To do:
Repeat everything in the listing below. Keep each line exact.

Supplied material START

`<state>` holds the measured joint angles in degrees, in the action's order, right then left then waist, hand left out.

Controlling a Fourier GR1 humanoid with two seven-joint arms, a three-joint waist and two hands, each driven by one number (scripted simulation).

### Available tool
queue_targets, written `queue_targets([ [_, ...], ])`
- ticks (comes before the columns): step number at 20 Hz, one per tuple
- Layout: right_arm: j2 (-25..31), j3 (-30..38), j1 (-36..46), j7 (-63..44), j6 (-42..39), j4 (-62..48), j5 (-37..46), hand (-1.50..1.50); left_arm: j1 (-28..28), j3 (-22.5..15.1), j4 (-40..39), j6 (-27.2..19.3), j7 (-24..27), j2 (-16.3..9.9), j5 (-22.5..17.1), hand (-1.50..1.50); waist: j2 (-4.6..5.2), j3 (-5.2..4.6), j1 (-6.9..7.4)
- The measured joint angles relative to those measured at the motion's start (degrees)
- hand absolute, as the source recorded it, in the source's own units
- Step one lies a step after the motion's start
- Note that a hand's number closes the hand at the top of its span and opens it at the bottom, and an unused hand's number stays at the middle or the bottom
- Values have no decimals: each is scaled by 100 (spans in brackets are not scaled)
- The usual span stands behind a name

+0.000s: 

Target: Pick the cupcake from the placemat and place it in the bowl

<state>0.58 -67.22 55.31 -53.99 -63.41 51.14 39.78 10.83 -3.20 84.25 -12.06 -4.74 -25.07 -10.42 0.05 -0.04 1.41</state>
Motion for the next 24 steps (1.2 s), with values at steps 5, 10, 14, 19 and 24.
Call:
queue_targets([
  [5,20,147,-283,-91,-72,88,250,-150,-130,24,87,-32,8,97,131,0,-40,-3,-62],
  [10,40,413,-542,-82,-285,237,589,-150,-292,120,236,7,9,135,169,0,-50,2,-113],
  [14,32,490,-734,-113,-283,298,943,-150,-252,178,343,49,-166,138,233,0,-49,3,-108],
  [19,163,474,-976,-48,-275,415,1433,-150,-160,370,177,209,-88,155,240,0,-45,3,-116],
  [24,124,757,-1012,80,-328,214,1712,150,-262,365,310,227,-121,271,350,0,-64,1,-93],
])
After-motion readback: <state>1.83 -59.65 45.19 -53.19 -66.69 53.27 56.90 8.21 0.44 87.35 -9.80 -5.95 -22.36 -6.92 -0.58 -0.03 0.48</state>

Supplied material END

Written solution:
`<state>` holds the measured joint angles in degrees, in the action's order, right then left then waist, hand left out.

Controlling a Fourier GR1 humanoid with two seven-joint arms, a three-joint waist and two hands, each driven by one number (scripted simulation).

### Available tool
queue_targets, written `queue_targets([ [_, ...], ])`
- ticks (comes before the columns): step number at 20 Hz, one per tuple
- Layout: right_arm: j2 (-25..31), j3 (-30..38), j1 (-36..46), j7 (-63..44), j6 (-42..39), j4 (-62..48), j5 (-37..46), hand (-1.50..1.50); left_arm: j1 (-28..28), j3 (-22.5..15.1), j4 (-40..39), j6 (-27.2..19.3), j7 (-24..27), j2 (-16.3..9.9), j5 (-22.5..17.1), hand (-1.50..1.50); waist: j2 (-4.6..5.2), j3 (-5.2..4.6), j1 (-6.9..7.4)
- The measured joint angles relative to those measured at the motion's start (degrees)
- hand absolute, as the source recorded it, in the source's own units
- Step one lies a step after the motion's start
- Note that a hand's number closes the hand at the top of its span and opens it at the bottom, and an unused hand's number stays at the middle or the bottom
- Values have no decimals: each is scaled by 100 (spans in brackets are not scaled)
- The usual span stands behind a name

+0.000s: 

Target: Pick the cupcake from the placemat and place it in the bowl

<state>0.58 -67.22 55.31 -53.99 -63.41 51.14 39.78 10.83 -3.20 84.25 -12.06 -4.74 -25.07 -10.42 0.05 -0.04 1.41</state>
Motion for the next 24 steps (1.2 s), with values at steps 5, 10, 14, 19 and 24.
Call:
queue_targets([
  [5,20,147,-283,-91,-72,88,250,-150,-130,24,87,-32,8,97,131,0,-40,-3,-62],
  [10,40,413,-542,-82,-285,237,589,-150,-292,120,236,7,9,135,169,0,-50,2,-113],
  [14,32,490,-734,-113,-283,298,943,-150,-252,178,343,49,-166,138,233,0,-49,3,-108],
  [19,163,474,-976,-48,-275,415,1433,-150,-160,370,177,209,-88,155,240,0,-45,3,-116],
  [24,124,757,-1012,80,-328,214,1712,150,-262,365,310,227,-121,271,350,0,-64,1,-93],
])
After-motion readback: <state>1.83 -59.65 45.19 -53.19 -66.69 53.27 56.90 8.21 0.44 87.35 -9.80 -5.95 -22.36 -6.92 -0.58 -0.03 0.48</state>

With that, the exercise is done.